Baylor Scott & White, Memorial Hermann sign letter of intent to merge

Dallas-based Baylor Scott & White Health and Houston-based Memorial Hermann Health System have signed a letter of intent to merge, the organizations announced Monday.

The combined not-for-profit entity would have 68 hospitals, two health plans and around $14.4 billion in revenue. Its footprint would include more than 1,100 care delivery sites, about 73,000 employees and nearly 14,000 employed, independent and academic physicians.

“As the whole field is in the midst of a transformation related to a combination of cost issues and technology disruption, our boards got together and talked about how to come together in a more structural way rather than just sharing best practices,” said Jim Hinton, CEO of Baylor Scott & White.

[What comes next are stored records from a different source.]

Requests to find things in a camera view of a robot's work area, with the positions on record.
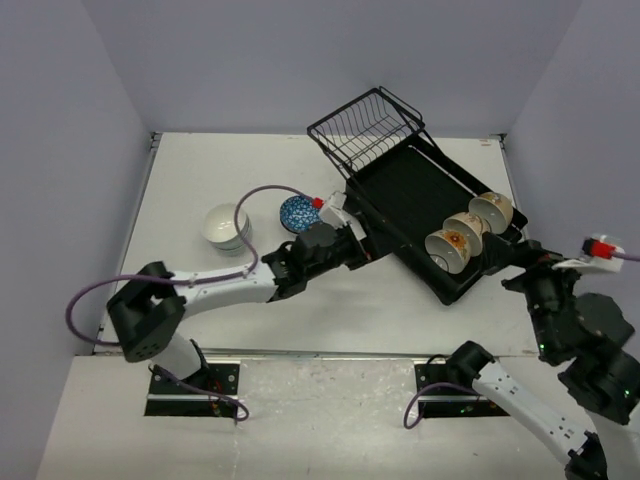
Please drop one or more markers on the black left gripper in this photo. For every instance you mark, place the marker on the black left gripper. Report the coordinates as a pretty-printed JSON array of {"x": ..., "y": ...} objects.
[{"x": 360, "y": 254}]

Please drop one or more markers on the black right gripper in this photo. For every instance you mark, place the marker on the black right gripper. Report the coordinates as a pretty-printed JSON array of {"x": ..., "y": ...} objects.
[{"x": 529, "y": 253}]

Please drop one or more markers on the beige leaf pattern bowl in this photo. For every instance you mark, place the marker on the beige leaf pattern bowl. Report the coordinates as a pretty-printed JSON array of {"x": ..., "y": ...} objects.
[{"x": 471, "y": 226}]

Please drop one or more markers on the red patterned white bowl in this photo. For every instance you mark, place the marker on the red patterned white bowl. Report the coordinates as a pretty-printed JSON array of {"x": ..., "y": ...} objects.
[{"x": 297, "y": 214}]

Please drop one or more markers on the orange flower beige bowl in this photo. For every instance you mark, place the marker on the orange flower beige bowl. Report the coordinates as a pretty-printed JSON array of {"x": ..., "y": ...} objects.
[{"x": 449, "y": 249}]

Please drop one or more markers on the light blue ribbed bowl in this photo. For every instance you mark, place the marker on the light blue ribbed bowl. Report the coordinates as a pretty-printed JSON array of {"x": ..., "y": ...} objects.
[
  {"x": 232, "y": 251},
  {"x": 221, "y": 231},
  {"x": 223, "y": 209}
]

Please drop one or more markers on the light blue ribbed bowl front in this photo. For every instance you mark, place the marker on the light blue ribbed bowl front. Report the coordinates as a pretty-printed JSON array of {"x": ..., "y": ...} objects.
[{"x": 221, "y": 231}]

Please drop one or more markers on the light blue ribbed bowl back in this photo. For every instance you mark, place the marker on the light blue ribbed bowl back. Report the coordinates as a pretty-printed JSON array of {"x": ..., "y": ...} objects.
[{"x": 223, "y": 209}]

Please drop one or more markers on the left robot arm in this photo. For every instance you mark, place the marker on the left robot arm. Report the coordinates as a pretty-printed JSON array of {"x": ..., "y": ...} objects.
[{"x": 147, "y": 311}]

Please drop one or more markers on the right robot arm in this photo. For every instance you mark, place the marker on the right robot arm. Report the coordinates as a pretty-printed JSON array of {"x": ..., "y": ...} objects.
[{"x": 587, "y": 334}]

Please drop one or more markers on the beige floral bowl back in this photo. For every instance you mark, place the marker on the beige floral bowl back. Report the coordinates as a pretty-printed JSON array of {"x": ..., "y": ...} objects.
[{"x": 495, "y": 208}]

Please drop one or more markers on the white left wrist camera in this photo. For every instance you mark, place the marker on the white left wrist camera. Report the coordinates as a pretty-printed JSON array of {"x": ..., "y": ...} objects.
[{"x": 331, "y": 210}]

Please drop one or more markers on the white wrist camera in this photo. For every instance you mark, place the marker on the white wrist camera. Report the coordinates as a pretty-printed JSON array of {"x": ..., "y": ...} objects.
[
  {"x": 331, "y": 210},
  {"x": 599, "y": 255}
]

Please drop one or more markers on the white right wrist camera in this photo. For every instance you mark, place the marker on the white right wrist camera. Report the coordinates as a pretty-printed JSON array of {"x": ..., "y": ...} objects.
[{"x": 599, "y": 255}]

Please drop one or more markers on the black wire dish rack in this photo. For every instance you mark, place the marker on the black wire dish rack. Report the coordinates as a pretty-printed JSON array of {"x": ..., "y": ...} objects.
[{"x": 400, "y": 185}]

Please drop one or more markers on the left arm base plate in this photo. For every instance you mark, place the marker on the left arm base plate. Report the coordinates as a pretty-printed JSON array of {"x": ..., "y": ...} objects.
[{"x": 165, "y": 398}]

Together, Baylor Scott & White and Memorial Hermann could expand their academic arms related to research and medical training and accelerate the implementation of new technology, said Chuck Stokes, president and CEO of Memorial Hermann.

“There is a lot of synergy and opportunity to do things in a different way,” Stokes said. “When we are independent of each other, it is harder to do that.”

Hinton would be the CEO of the combined system. His office of the CEO would include Stokes and Baylor Scott & White President Pete McCanna.

The board would be equally split between Baylor Scott & White and Memorial Hermann. Ross McKnight, the current chair of Baylor Scott & White’s board, would also chair the combined system’s board. It would have executive and support staff based in Austin, Dallas, Houston and Temple.

The combined entity would operate under a new name, although Baylor Scott & White and Memorial Hermann facilities would maintain their brands in their respective markets. The organizations expect to reach a definitive agreement in early 2019 and finalize the merger by midyear.

Baylor Scott & White reported $291.9 million in operating income on revenue of $9.09 billion in 2017, down from $494.2 million in operating income on $8.37 billion of revenue in 2016. The health system’s operating income of $494 million in the first nine months of fiscal 2018 was up 44.2% from the same period in 2017.

Memorial Hermann reported $70.6 million in operating income on revenue of $5.06 billion in 2017, down from $225 million in operating income on revenue of $4.89 billion the year prior. But in 2018, Memorial Hermann’s unaudited operating income improved to $128.7 million on revenue of $5.26 billion.

Texas is one of the fastest-growing markets in the country, although a declining oil and gas market has dampened the area’s economy.

About 17% of Houston’s population is uninsured, or about 4.8 million people, which is the largest share of uninsured individuals in a metro market in the country, Stokes said.

Memorial Hermann has reached capacity in some of its facilities, he said. It has also flattened the management structure over the last 18 months, which will serve it well going forward, Stokes said.

“We are the safety net organization for the Houston market, just like Baylor, Scott & White is for Dallas,” he said. “We have to figure out how we can continue to strengthen our communities so we can be true to our mission.”